El daño que puede ocasionar un caniche
Esta es una clienta que tiene su casa en venta desde hace mínimo cinco años. Vieja clienta. Tiene un corralón famoso en la zona y lo administra con espíritu y actitud de albañil. Ella y su marido. A veces voy a comprar materiales a su corralón. Tanto ella como él tienen esa forma "albañileril". Pero ella más. O quizá sea que a ella se le nota más. Rubia, con algunas curvas a pesar de la edad, cuidadosa por demás en su imagen, y vendiendo ladrillos...
En todo este tiempo vi crecer a sus hijos, que ya no viven más con ella. La hija se casó y desapareció. Y el hijo se dedicó a la distribución de embutidos, se mudó a vivir solo y cada tanto reaparece, montado a un utilitario de última generación. También vi nacer al hijo de su empleada, que camina hace dos años y al cual mi clienta llama "mi nietito".
Hasta el año 2015, podría decir, se trataba de mi mejor clienta. Me llamaba dos veces por semana, filtraba la pileta todos los días, le ponía absolutamente todos los productos que hacen que el agua se mantenga en óptimas condiciones, y hasta se preocupaba por las odiosas adherencias que suelen formarse en las piletas que, como todas las de la zona, se llenan con agua colmada de sarro.
En realidad, todo empezó a desmoronarse un poco antes, cuando le compré un auto que resultó tener algunos vicios ocultos graves, nunca declarados, cosa bastante traidora de su parte.
Sin embargo, fue recién a partir de 2015 que nuestra relación empezó a cambiar verdaderamente. ¿Falta de fondos para mantener la pileta? ¿Cansancio de verme tan seguido? Por esa época enfermó su padre, y murió. Eso no debe haberla ayudado mucho a estar atenta a la pileta. No sé. Siempre hay muchas posibles causas para un cambio. Lo cierto es que desde entonces mis visitas no son tan frecuentes, que ella no se ocupa como debería y que a veces, confieso, limpio su pileta con evidente desgano.

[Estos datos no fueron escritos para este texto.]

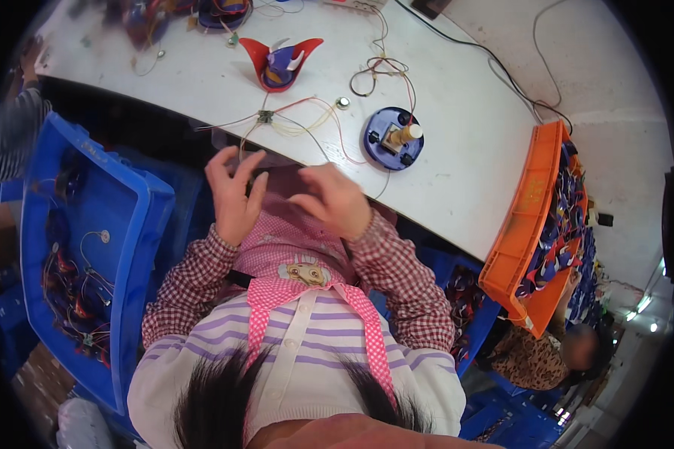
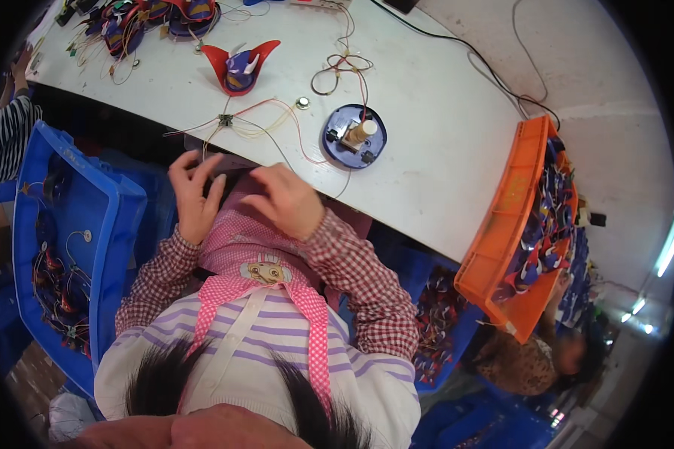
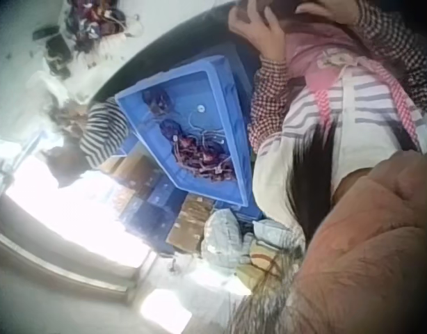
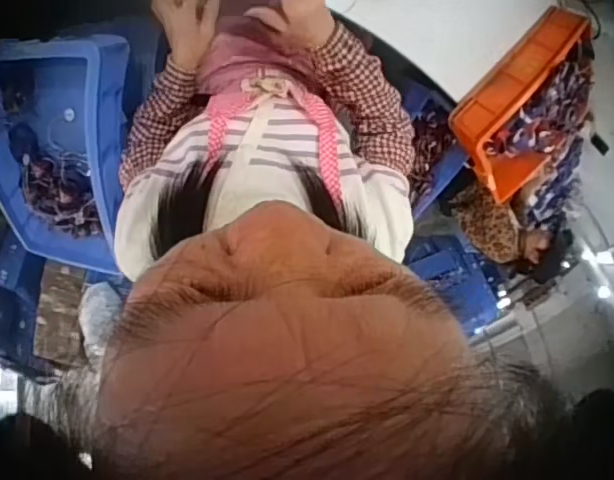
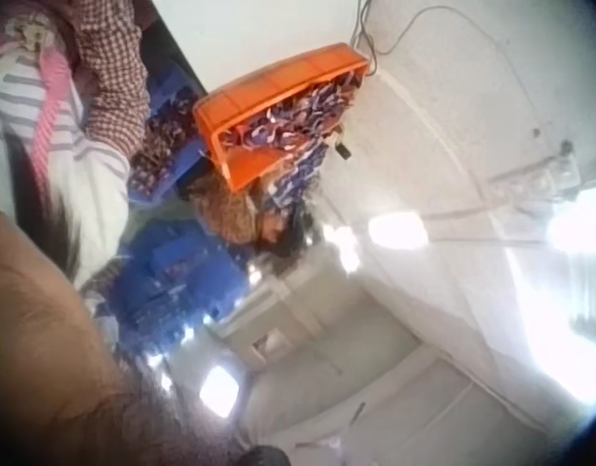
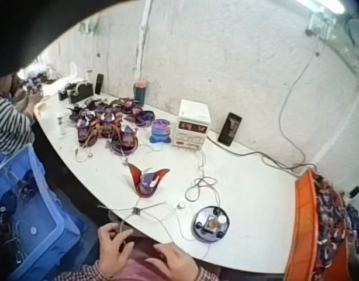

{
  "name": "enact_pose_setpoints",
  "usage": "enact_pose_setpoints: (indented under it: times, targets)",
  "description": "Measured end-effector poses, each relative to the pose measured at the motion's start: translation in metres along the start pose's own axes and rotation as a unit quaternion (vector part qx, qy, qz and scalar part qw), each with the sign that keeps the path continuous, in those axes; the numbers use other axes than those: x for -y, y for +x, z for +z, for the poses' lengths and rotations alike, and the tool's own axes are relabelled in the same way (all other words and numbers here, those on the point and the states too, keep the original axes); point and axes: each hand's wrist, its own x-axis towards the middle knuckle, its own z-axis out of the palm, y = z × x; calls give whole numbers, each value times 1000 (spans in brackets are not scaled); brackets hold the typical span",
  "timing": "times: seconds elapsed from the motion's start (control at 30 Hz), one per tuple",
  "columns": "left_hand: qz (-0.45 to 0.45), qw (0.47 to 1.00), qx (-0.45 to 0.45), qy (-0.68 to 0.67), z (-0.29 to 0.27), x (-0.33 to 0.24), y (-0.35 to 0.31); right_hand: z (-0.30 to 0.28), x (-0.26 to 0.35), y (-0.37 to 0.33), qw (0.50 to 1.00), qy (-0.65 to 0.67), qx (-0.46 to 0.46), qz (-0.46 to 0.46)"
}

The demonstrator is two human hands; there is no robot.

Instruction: Assembling and testing electronic bird-shaped toys at a workbench.

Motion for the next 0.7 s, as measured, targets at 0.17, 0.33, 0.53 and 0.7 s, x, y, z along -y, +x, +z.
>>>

Y ayer, día bastante nublado, y de breves momentos de lluvia, pasó lo que puede ser el verdadero comienzo del fin. Uno de sus caniches (tiene tres) me mordió. Quizá no me reconoció, todo mojado como estaba. O no me quiso reconocer, anticipándose a lo que en poco tiempo más va a hacer mi clienta, como si adivinara el pensamiento de su ama. Entraba yo con la bomba en una mano y las mangueras en la otra, indefenso por completo, y el perrito, que normalmente ladra como poseído por la fuerza de sus ladridos, aprovechó: tarasconeó y mordió. No mucho, pero mordió. Ni siquiera llegó a lastimar, me quejo un poco gratuitamente, pero, en mi afán de liberarme, me obligó a sostenerme un instante en una sola pierna, sacudiendo la otra (para alejarlo, para patearlo), y entonces mi ya maltrecho menisco se resintió, y ahora duele. Después, mi clienta se acercó, pidió disculpas, ofreció sanarme. Pero el daño ya estaba hecho. Es interno. Es, en cierta forma, irreversible. Años de trabajo que terminan condensados en esa escenita del caniche lastimando un menisco.
-Mucho hielo, esta noche-se repiten, ahora, como un mantra, las palabras de mi clienta.
¿A qué se refería? ¿Llegué a hablarle del menisco, del daño interno? Nada indica que sea saludable perder un trabajo en esta época. Pero allá voy, como un campeón, cargando una bolsa de hielo. O quizá me eche cuando venda la casa. ¿Cuánto puede faltar? ¿Cinco años más? Nunca se sabe.